Although the odd word stands out as belonging to an earlier age (‘’ticèd’, ‘feedeth’, ‘scorchèd’, ‘bale’), for the most part this is an extremely modern poem when set aside many similar sonnets from the 1570s – and, indeed, from a good deal afterwards. Elsewhere, Gascoigne is similarly direct, even brusque:

‘And if I did, what then?
Are you aggriev’d therefore?
The sea hath fish for every man,
And what would you have more?’

Thus did my mistress once,
Amaze my mind with doubt;
And popp’d a question for the nonce
To beat my brains about.

Whereto I thus replied:
‘Each fisherman can wish
That all the seas at every tide
Were his alone to fish.

‘And so did I (in vain)
But since it may not be,
Let such fish there as find the gain,
And leave the loss for me.

‘And with such luck and loss
I will content myself,
Till tides of turning time may toss
Such fishers on the shelf.

‘And when they stick on sands,
That every man may see,
Then will I laugh and clap my hands,
As they do now at me.’

Sexual jealousy had been covered by previous Tudor poets, notably Sir Thomas Wyatt, but never had an English poet addressed it in quite such a no-frills, down-to-earth manner.

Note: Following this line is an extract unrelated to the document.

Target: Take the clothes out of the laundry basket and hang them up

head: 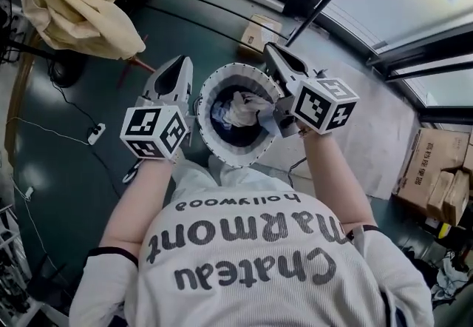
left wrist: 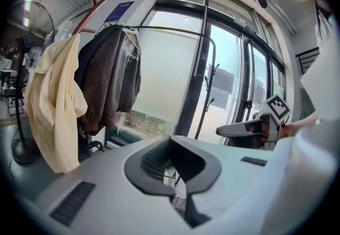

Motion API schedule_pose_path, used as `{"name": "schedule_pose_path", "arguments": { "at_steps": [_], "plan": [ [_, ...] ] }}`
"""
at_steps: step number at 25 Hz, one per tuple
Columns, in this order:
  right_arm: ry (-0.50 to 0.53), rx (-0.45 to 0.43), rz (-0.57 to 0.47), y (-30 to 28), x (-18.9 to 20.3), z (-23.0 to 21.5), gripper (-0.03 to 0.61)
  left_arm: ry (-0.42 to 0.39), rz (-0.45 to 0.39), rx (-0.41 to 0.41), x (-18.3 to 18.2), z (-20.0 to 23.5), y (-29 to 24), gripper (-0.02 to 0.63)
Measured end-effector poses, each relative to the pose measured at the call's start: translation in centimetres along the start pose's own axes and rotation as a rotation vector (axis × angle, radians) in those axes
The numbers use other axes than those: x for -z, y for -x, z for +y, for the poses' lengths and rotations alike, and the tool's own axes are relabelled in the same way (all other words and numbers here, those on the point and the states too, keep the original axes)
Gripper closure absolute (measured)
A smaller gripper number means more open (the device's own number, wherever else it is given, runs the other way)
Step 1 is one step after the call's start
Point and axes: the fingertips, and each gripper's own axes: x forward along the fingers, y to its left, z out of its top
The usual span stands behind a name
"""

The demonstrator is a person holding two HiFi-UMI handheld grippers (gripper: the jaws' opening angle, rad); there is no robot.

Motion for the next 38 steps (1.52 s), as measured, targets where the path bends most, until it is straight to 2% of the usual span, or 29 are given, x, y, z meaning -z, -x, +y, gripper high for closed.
{"name": "schedule_pose_path", "arguments": {
  "at_steps": [8, 11, 15, 20, 21, 23, 29, 31, 32, 35, 38],
  "plan": [
    [-0.113, 0.060, 0.083, -0.2, 7.4, -5.2, 0.541, 0.005, 0.086, 0.023, 7.1, -1.5, -1.7, 0.604],
    [-0.163, 0.112, 0.136, -0.4, 11.5, -6.9, 0.541, 0.041, 0.154, 0.049, 10.9, -1.0, -2.3, 0.604],
    [-0.220, 0.186, 0.201, -0.1, 16.8, -9.1, 0.541, 0.036, 0.261, 0.099, 16.0, -0.5, -3.3, 0.603],
    [-0.273, 0.309, 0.287, 1.9, 23.7, -12.4, 0.541, 0.037, 0.368, 0.120, 21.5, -0.2, -3.6, 0.601],
    [-0.289, 0.329, 0.302, 2.2, 25.1, -13.1, 0.541, 0.031, 0.386, 0.124, 22.6, -0.3, -3.7, 0.596],
    [-0.309, 0.360, 0.335, 3.1, 27.7, -14.2, 0.541, 0.027, 0.418, 0.138, 24.4, -0.6, -3.9, 0.517],
    [-0.337, 0.455, 0.420, 5.6, 33.5, -17.8, 0.530, 0.041, 0.476, 0.178, 27.7, -2.2, -4.5, 0.514],
    [-0.323, 0.499, 0.457, 6.4, 34.9, -19.2, 0.412, 0.038, 0.486, 0.193, 28.1, -2.6, -4.5, 0.512],
    [-0.315, 0.532, 0.475, 6.9, 35.7, -19.9, 0.391, 0.036, 0.489, 0.198, 28.2, -2.8, -4.5, 0.514],
    [-0.313, 0.644, 0.515, 8.5, 37.8, -22.4, 0.391, 0.035, 0.498, 0.204, 28.9, -3.0, -4.5, 0.514],
    [-0.336, 0.669, 0.529, 8.7, 39.0, -23.6, 0.391, 0.037, 0.515, 0.207, 29.8, -3.1, -4.5, 0.514]
  ]
}}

Roger Pooley wrote a very good detailed introduction to Gascoigne’s work in one of the few editions of his writings out there, The Green Knight, pictured above. (And even that’s now long out of print; try finding an affordable second-hand copy online. I managed to pick up my copy for just under a tenner from a second-hand bookseller.) Pooley is also fair-minded and level-headed when appraising the importance of Gascoigne’s contribution to English literature: he finds the claim that Gascoigne’s A Discourse of the Adventures of Master FJ is the first English novel unpersuasive, and acknowledges the varied quality of Gascoigne’s numerous productions. But when George Gascoigne is good, he is often strikingly good, and seeking out his work is well worth the effort. Pooley’s selection remains the best edition out there; it’s high time it was reprinted, or perhaps even time for a new edition.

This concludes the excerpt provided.